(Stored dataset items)
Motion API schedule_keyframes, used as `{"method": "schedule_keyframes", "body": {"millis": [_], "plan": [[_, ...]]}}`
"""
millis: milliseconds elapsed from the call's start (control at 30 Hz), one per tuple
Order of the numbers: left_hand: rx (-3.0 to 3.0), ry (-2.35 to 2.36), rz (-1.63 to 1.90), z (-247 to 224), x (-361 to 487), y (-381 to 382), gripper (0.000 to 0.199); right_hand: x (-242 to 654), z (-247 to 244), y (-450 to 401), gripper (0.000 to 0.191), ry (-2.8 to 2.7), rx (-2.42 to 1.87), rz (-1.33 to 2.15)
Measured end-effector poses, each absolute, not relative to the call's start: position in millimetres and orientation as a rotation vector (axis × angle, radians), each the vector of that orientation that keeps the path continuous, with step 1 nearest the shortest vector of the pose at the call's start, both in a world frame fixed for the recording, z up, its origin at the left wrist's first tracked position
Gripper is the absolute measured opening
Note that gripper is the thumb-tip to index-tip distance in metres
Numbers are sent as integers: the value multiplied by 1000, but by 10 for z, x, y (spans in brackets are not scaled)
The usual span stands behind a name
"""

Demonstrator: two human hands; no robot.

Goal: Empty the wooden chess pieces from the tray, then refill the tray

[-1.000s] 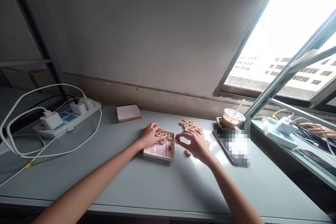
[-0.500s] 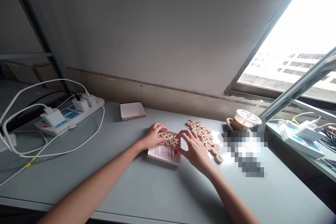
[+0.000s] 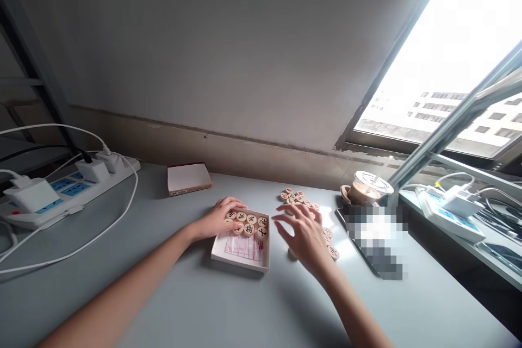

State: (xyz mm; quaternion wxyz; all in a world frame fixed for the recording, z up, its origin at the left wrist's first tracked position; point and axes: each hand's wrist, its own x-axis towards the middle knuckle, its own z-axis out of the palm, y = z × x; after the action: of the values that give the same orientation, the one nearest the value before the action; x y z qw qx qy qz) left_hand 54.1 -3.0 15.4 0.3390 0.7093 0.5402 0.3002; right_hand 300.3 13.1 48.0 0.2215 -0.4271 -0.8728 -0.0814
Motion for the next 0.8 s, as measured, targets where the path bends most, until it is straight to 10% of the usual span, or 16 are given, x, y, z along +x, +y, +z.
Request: {"method": "schedule_keyframes", "body": {"millis": [433,800], "plan": [[1861,1490,770,135,545,-8,36,3331,314,384,14,-2329,-1618,-311],[2033,1603,894,44,576,71,33,3127,526,159,24,-2272,-1236,363]]}}
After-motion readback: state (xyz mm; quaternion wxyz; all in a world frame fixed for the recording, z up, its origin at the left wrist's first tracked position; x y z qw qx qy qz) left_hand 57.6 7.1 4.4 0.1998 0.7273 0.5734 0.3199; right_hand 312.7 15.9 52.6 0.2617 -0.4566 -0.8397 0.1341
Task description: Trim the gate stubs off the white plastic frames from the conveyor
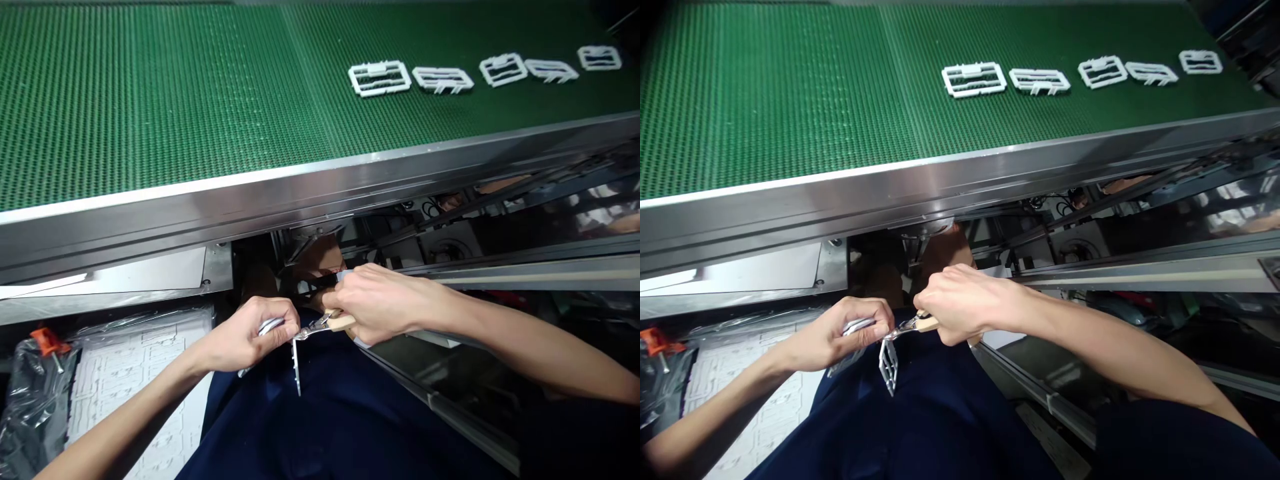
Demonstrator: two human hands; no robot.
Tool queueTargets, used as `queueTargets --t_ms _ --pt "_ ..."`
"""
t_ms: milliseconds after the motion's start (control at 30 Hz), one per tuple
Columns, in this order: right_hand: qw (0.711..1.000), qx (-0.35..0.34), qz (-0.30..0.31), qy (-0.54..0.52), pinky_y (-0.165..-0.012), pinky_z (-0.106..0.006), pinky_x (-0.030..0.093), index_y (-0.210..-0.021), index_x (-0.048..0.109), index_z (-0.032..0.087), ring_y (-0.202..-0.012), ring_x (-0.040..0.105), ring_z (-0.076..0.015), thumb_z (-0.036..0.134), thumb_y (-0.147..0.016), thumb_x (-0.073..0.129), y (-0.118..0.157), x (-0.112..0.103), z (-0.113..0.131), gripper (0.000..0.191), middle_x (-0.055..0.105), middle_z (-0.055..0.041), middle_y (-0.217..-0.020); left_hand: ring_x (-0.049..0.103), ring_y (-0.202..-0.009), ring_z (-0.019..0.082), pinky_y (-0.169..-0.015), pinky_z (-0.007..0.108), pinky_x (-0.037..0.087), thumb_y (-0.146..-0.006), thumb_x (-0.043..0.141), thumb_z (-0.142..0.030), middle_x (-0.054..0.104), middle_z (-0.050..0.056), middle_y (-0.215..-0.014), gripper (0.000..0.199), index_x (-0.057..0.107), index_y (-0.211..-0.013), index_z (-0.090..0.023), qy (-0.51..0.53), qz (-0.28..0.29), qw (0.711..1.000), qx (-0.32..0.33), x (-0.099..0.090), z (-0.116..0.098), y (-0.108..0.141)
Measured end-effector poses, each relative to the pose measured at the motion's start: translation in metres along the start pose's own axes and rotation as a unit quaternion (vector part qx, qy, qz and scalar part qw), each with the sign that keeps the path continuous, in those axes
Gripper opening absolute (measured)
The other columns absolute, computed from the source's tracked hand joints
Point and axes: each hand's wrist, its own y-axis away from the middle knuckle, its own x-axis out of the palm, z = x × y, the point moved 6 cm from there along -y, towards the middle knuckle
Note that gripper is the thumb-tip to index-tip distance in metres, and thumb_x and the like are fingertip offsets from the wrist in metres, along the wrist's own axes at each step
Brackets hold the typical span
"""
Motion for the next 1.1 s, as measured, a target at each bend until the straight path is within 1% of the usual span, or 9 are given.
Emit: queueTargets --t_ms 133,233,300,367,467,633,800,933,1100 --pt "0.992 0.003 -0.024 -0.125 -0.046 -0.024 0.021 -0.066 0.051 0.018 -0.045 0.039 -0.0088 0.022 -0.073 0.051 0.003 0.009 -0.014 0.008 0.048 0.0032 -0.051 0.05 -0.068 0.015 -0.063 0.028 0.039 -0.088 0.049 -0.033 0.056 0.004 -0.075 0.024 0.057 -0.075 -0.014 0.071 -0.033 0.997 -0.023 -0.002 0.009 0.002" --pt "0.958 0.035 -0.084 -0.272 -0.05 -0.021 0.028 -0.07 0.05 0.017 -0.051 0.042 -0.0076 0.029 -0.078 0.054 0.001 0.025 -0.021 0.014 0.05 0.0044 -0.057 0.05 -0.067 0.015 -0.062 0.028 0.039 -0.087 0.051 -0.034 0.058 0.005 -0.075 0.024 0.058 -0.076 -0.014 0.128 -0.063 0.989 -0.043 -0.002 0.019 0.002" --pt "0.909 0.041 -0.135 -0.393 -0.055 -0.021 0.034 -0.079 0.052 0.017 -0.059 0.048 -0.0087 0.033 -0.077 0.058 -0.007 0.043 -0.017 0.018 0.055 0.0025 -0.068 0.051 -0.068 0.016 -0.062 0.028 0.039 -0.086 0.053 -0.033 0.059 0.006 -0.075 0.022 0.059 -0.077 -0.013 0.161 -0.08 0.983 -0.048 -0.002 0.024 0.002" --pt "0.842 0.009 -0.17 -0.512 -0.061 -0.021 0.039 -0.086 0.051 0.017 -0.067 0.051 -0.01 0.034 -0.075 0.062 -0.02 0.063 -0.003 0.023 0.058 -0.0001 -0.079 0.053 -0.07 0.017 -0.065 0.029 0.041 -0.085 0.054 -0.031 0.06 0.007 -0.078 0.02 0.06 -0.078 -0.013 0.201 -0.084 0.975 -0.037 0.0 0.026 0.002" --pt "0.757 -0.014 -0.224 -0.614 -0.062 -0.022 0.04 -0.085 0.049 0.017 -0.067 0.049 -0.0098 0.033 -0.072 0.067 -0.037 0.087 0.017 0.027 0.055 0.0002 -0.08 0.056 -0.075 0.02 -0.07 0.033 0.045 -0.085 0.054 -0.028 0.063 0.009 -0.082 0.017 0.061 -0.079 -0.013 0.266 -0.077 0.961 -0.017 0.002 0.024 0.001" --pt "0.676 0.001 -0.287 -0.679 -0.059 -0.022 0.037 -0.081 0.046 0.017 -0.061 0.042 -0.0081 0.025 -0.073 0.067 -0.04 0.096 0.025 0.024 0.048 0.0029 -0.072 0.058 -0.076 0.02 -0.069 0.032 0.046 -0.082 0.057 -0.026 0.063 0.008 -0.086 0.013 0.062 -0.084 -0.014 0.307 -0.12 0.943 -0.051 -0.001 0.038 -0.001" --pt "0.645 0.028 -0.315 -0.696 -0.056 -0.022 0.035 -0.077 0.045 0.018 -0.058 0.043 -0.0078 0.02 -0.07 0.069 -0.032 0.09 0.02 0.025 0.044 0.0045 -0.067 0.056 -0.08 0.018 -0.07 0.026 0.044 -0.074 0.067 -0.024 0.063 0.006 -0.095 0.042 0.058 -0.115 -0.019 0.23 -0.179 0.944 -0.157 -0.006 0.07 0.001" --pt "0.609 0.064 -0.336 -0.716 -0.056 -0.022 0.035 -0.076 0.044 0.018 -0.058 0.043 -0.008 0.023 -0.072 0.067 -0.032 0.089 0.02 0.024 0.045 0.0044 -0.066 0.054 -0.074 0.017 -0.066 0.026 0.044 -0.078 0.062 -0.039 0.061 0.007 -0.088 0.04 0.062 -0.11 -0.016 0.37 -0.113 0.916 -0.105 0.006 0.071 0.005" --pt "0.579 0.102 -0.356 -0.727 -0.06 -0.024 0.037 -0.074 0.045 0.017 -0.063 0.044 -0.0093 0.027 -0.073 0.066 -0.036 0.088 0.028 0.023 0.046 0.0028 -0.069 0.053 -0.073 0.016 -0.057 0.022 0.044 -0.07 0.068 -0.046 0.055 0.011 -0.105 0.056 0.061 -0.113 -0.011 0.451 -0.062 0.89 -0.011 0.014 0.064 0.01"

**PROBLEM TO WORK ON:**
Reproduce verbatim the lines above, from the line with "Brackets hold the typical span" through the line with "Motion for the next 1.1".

**YOUR RESPONSE:**
Brackets hold the typical span
"""
Motion for the next 1.1 s, as measured, a target at each bend until the straight path is within 1% of the usual span, or 9 are given.

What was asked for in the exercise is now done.